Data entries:
☆ ☆ ☆ ☆ ☆ ☆ ☆

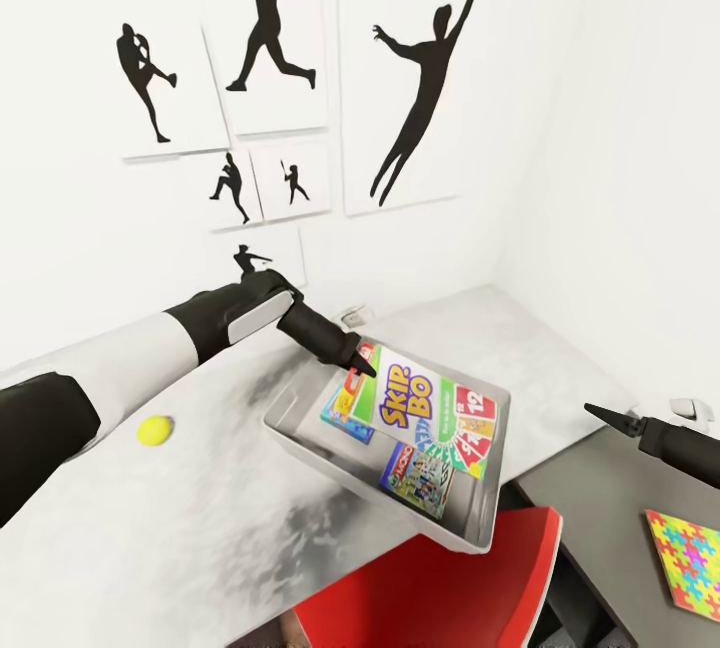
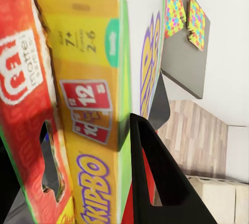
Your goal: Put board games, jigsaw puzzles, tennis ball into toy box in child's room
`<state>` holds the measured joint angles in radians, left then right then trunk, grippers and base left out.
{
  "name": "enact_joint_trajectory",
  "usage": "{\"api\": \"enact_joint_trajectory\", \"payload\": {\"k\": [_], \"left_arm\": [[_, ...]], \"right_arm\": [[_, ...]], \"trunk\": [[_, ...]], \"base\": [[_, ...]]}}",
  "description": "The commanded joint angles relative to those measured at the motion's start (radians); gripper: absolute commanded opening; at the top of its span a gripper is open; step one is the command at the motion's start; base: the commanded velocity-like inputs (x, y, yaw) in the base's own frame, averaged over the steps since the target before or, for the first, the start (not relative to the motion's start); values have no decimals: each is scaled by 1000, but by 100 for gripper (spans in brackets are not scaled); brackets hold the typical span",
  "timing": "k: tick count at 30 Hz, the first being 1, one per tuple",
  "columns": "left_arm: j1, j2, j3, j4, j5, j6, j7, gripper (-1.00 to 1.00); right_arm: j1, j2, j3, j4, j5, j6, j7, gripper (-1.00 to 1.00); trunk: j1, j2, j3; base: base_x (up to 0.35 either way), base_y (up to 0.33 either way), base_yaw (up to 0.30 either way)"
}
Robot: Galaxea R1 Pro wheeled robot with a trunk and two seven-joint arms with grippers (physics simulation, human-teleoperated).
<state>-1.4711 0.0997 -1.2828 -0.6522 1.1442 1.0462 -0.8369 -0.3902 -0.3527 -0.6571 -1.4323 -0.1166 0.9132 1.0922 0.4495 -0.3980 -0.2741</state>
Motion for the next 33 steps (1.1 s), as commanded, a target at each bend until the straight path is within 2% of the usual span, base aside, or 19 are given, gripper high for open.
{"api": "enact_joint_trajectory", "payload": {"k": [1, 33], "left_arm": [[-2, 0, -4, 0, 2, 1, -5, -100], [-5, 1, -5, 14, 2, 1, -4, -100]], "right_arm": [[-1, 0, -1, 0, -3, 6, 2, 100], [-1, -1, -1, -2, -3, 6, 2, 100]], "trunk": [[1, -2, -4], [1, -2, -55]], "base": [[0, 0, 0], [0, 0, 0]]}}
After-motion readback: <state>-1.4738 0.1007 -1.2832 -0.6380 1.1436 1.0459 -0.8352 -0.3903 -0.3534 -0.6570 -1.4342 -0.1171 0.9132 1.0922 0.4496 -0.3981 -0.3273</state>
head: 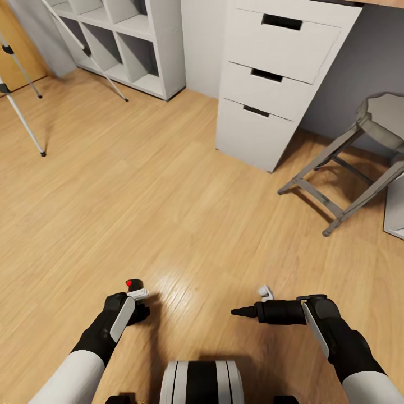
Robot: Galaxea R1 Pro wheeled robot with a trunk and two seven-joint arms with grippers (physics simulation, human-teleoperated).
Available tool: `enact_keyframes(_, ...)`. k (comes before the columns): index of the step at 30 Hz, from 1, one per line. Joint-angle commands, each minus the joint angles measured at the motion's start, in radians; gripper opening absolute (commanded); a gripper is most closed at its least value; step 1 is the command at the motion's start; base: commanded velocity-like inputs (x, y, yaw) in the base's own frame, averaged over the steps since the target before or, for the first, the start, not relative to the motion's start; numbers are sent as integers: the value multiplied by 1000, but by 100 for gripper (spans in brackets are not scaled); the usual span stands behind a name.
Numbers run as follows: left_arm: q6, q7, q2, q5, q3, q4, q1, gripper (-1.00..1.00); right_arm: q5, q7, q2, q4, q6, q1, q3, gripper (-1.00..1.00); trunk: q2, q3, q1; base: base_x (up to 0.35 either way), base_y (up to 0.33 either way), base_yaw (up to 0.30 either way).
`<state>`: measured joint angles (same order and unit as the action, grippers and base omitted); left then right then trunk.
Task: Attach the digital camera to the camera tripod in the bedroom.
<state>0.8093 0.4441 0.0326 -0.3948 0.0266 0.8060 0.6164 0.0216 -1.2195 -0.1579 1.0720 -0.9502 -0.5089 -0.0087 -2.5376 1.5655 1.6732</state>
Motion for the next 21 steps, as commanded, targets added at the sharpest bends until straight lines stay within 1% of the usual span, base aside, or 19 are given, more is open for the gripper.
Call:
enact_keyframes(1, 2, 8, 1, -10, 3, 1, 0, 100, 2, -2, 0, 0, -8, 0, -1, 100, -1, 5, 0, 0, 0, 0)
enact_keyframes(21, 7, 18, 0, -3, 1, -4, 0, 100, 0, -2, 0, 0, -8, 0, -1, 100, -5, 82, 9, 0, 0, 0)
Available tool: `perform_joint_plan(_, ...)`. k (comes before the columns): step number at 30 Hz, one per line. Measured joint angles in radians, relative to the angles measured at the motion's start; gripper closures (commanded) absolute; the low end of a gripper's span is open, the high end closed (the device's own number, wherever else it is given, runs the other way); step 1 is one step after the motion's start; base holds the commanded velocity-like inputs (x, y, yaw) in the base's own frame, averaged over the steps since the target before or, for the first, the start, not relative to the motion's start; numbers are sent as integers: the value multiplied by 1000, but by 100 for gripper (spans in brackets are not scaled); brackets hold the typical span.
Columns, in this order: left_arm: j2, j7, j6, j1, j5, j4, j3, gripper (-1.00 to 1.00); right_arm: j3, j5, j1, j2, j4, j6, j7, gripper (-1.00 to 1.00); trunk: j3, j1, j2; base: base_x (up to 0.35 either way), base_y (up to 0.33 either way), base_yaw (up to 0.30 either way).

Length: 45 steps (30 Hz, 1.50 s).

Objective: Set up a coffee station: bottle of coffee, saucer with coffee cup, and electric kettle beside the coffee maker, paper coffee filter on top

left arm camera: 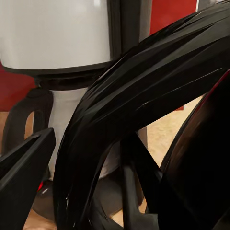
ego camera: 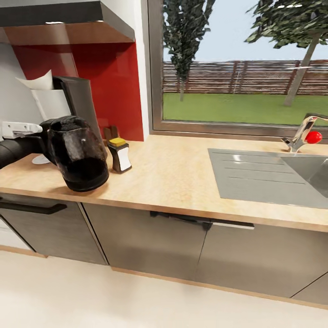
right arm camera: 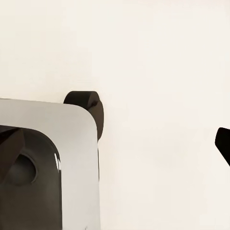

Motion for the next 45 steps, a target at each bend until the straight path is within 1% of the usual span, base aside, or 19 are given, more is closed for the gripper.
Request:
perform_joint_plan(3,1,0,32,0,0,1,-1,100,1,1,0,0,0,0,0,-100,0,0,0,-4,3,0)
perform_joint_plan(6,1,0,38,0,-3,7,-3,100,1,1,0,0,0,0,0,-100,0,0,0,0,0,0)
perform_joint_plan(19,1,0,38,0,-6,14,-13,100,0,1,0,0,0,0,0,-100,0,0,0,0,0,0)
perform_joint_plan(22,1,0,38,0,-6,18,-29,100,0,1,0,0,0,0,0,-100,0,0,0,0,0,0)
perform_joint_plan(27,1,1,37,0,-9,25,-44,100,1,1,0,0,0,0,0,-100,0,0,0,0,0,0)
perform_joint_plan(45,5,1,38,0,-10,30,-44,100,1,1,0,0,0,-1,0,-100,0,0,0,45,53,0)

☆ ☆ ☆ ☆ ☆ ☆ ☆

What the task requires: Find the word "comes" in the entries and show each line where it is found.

Result for this exercise:
Available tool: `enact_keyframes(_, ...)`. k (comes before the columns): index of the step at 30 Hz, from 1, one per line. Joint-angle commands, each minus the joint angles measured at the motion's start, in radians; gripper opening absolute (commanded); a gripper is most closed at its least value; step 1 is the command at the motion's start; base: commanded velocity-like inputs (x, y, yaw) in the base's own frame, averaged over the steps since the target before or, for the first, the start, not relative to the motion's start; numbers are sent as integers: the value multiplied by 1000, but by 100 for gripper (spans in brackets are not scaled); the usual span stands behind a name.
Available tool: `perform_joint_plan(_, ...)`. k (comes before the columns): step number at 30 Hz, one per line. Measured joint angles in radians, relative to the angles measured at the motion's start; gripper closures (commanded) absolute; the low end of a gripper's span is open, the high end closed (the device's own number, wherever else it is given, runs the other way); step 1 is one step after the motion's start; base holds the commanded velocity-like inputs (x, y, yaw) in the base's own frame, averaged over the steps since the target before or, for the first, the start, not relative to the motion's start; numbers are sent as integers: the value multiplied by 1000, but by 100 for gripper (spans in brackets are not scaled); brackets hold the typical span.

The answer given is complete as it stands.